● Source data:
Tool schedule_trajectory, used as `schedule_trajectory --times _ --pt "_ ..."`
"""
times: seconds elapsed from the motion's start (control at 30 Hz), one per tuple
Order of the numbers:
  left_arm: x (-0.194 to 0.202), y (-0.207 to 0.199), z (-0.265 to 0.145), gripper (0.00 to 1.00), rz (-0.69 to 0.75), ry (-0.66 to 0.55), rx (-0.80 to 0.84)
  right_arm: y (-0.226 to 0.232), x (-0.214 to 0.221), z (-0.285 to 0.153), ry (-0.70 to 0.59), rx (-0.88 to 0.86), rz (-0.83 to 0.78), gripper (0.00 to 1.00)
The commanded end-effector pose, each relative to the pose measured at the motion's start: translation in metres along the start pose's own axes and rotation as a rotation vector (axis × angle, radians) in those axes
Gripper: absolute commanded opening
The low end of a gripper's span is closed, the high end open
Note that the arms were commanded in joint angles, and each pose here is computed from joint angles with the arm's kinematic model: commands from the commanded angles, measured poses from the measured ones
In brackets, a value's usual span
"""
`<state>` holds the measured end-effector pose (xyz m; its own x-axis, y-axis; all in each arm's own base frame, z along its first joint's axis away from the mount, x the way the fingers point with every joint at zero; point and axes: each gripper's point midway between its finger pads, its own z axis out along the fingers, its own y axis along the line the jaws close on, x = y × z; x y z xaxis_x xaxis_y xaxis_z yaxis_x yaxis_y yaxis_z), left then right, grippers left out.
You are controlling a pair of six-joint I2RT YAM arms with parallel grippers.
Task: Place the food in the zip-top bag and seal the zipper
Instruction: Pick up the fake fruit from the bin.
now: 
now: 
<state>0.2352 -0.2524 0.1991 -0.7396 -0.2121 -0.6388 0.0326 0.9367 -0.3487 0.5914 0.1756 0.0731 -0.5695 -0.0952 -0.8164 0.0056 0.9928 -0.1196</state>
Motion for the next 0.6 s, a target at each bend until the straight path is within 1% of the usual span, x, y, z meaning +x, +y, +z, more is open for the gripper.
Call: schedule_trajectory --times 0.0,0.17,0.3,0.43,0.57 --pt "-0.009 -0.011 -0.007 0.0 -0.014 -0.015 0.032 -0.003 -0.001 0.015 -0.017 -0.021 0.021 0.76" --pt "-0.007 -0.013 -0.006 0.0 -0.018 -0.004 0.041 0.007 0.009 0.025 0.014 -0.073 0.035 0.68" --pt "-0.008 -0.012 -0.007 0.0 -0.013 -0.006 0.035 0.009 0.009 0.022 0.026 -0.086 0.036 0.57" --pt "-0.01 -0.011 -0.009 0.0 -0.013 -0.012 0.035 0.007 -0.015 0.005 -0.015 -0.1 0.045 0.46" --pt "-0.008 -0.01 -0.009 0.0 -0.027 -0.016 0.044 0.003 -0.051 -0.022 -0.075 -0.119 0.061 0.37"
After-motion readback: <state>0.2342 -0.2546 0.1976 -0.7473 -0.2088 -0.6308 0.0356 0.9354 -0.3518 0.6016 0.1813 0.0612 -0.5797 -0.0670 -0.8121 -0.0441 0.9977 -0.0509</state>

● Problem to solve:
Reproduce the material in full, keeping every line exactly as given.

● Exercise answer:
Tool schedule_trajectory, used as `schedule_trajectory --times _ --pt "_ ..."`
"""
times: seconds elapsed from the motion's start (control at 30 Hz), one per tuple
Order of the numbers:
  left_arm: x (-0.194 to 0.202), y (-0.207 to 0.199), z (-0.265 to 0.145), gripper (0.00 to 1.00), rz (-0.69 to 0.75), ry (-0.66 to 0.55), rx (-0.80 to 0.84)
  right_arm: y (-0.226 to 0.232), x (-0.214 to 0.221), z (-0.285 to 0.153), ry (-0.70 to 0.59), rx (-0.88 to 0.86), rz (-0.83 to 0.78), gripper (0.00 to 1.00)
The commanded end-effector pose, each relative to the pose measured at the motion's start: translation in metres along the start pose's own axes and rotation as a rotation vector (axis × angle, radians) in those axes
Gripper: absolute commanded opening
The low end of a gripper's span is closed, the high end open
Note that the arms were commanded in joint angles, and each pose here is computed from joint angles with the arm's kinematic model: commands from the commanded angles, measured poses from the measured ones
In brackets, a value's usual span
"""
`<state>` holds the measured end-effector pose (xyz m; its own x-axis, y-axis; all in each arm's own base frame, z along its first joint's axis away from the mount, x the way the fingers point with every joint at zero; point and axes: each gripper's point midway between its finger pads, its own z axis out along the fingers, its own y axis along the line the jaws close on, x = y × z; x y z xaxis_x xaxis_y xaxis_z yaxis_x yaxis_y yaxis_z), left then right, grippers left out.
You are controlling a pair of six-joint I2RT YAM arms with parallel grippers.
Task: Place the food in the zip-top bag and seal the zipper
Instruction: Pick up the fake fruit from the bin.
now: 
now: 
<state>0.2352 -0.2524 0.1991 -0.7396 -0.2121 -0.6388 0.0326 0.9367 -0.3487 0.5914 0.1756 0.0731 -0.5695 -0.0952 -0.8164 0.0056 0.9928 -0.1196</state>
Motion for the next 0.6 s, a target at each bend until the straight path is within 1% of the usual span, x, y, z meaning +x, +y, +z, more is open for the gripper.
Call: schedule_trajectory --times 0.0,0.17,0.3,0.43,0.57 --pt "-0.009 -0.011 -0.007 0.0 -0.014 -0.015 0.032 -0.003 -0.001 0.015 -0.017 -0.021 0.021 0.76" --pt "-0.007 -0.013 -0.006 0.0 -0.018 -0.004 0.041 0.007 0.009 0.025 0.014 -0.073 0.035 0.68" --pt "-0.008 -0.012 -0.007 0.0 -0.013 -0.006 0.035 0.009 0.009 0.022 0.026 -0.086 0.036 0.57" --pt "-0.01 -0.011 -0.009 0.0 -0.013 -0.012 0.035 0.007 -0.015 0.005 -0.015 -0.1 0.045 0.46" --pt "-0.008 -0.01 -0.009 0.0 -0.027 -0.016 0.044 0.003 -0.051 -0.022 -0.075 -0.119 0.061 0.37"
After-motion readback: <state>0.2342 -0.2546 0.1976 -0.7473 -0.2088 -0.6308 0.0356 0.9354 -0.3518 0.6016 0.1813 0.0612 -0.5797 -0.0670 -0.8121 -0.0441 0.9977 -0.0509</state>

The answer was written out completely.